I went to the repair shop and asked them how much they would give me for my car. I felt lucky to get 600 for the 1998 Altima.

 

I took out my bike and I rode. 280 miles and it took me 4 days.

 

I didn’t sleep much at all, half in fear of robbers, half in shock of what I saw.

 

I rode and felt like this wasn’t the America I had driven by so many times before.

 

Gardens had sprung up where there were once green lawns trimmed to the inch. Filled with lush colors of red and yellow as food grew. 

 

Cars were parked, some had a visible sheet of dust on their windows, in some poor communities, they had been there long enough for people to write “Drive me” in the dust

 

At one point, I spotted a few putting a hose into a Toyota to a pump as they sucked the gas out of it.

 

I was invited to a neighborhood cook out, where everyone used the same grill to cook and share their meat.

 

You see the country life coping with little power and little resources, and the cramped city life dealing with the frustration.

 

It was one of the most eye opening things I’ve ever done.

 

It is one thing to read the news, it is another to experience it.
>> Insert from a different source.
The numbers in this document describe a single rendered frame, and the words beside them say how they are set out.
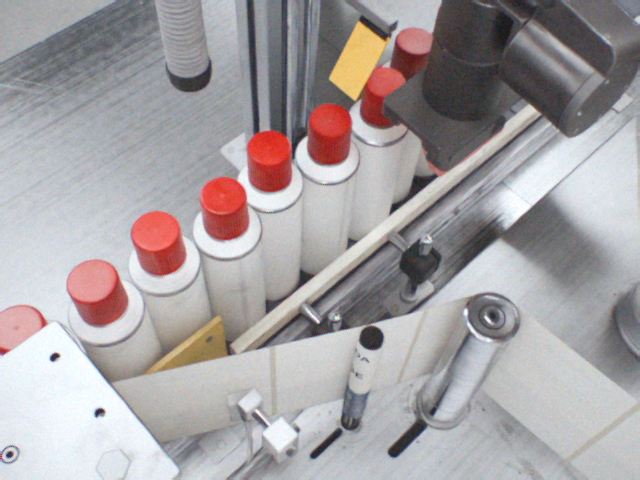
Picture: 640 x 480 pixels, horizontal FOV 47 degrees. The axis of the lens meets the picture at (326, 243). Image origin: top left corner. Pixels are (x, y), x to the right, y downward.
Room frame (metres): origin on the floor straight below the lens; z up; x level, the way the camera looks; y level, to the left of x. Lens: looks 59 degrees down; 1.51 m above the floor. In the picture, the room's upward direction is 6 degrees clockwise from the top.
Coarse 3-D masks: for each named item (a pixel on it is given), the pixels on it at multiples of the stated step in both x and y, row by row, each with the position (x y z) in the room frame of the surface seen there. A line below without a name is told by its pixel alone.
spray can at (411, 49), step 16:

To live it. My legs still ache from all that work.

 

I was given shit from my dad for selling the car like that. But my mom felt it was the right thing to do.   

 

So with no computer, this last message is being written from a friends house, it might be a bit til you get another one.

 

I’m not sure how I’ll get back for my last semester in college, nor how I’ll be able to make up that class online. I don’t know exactly what I’m doing at all now.

 

I told this to my friend josh, and he laughed.

 

“You’re in good company, because with the way things are, a lot of people are like that. We’re just hoping for the best, and praying not to have the worst.”

 

It made me smirk.

(OOC: my apologizes for this last week without an update Life took control. But to all the readers, thanks.